Thursday, July 4, 2013
Posted by D. Daniel Sokol
Aaron Edlin (Berkeley) and Robert G. Harris (Berkeley) have an interesting paper on The Role of Switching Costs in Antitrust Analysis: A Comparison of Microsoft and Google.
ABSTRACT: Is Google the new Microsoft? Many think it is, and in particular there has been a chorus of competition complaints (ironically many originating from Microsoft) that assert that Google's conduct and position today is quite parallel to Microsoft's position in the "Microsoft case," the case brought by the Department of Justice in 1998.
We contend in this article, however, that there is a central difference which should remain in constant focus in any antitrust analysis.

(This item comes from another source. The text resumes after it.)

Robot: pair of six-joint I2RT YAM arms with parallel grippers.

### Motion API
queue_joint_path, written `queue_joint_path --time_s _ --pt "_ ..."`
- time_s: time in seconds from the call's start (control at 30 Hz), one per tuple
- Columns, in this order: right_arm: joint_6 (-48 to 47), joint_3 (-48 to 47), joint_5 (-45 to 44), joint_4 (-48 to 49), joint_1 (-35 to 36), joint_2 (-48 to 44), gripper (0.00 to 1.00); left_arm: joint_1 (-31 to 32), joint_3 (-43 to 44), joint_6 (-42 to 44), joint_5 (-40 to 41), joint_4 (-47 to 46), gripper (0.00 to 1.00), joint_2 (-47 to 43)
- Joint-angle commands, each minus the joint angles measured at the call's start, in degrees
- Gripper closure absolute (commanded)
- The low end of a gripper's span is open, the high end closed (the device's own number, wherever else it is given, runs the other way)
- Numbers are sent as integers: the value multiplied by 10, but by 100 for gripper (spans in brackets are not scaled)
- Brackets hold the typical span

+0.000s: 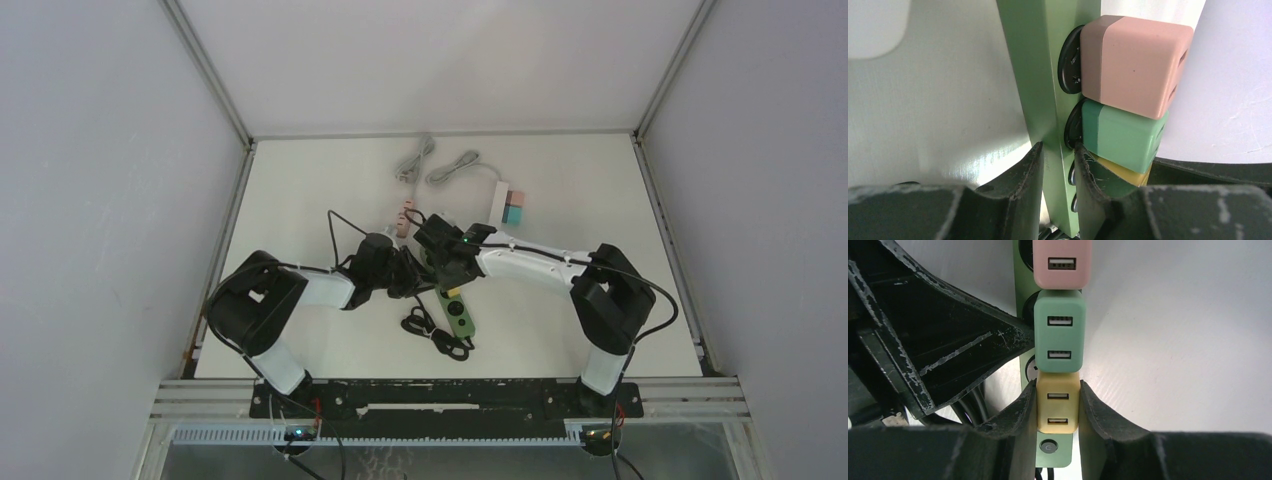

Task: Insert the plug
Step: Press the plug into the socket.

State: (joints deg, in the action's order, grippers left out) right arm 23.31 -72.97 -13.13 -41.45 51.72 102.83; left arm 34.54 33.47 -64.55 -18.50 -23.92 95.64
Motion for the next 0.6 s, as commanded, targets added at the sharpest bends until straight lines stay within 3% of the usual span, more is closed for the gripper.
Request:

The cost of a user switching from Google Search to another search engine is trivial compared to the cost of a user switching from Microsoft Windows to another operating system in 1998. Moreover, in the Microsoft case, the government's theory was that Microsoft was taking strategic actions to maintain high switching costs by maintaining an "applications barrier to entry." There is no parallel with Google, and the implication as we shall explain is that Google Search, if it poses any threat today, does not pose the same antitrust threat that Microsoft Windows posed in 1998. In this article we explore the importance of high switching costs in the Microsoft case and in antitrust cases more generally; we shall also explain the criticality of the absence of significant costs for users switching from Google Search.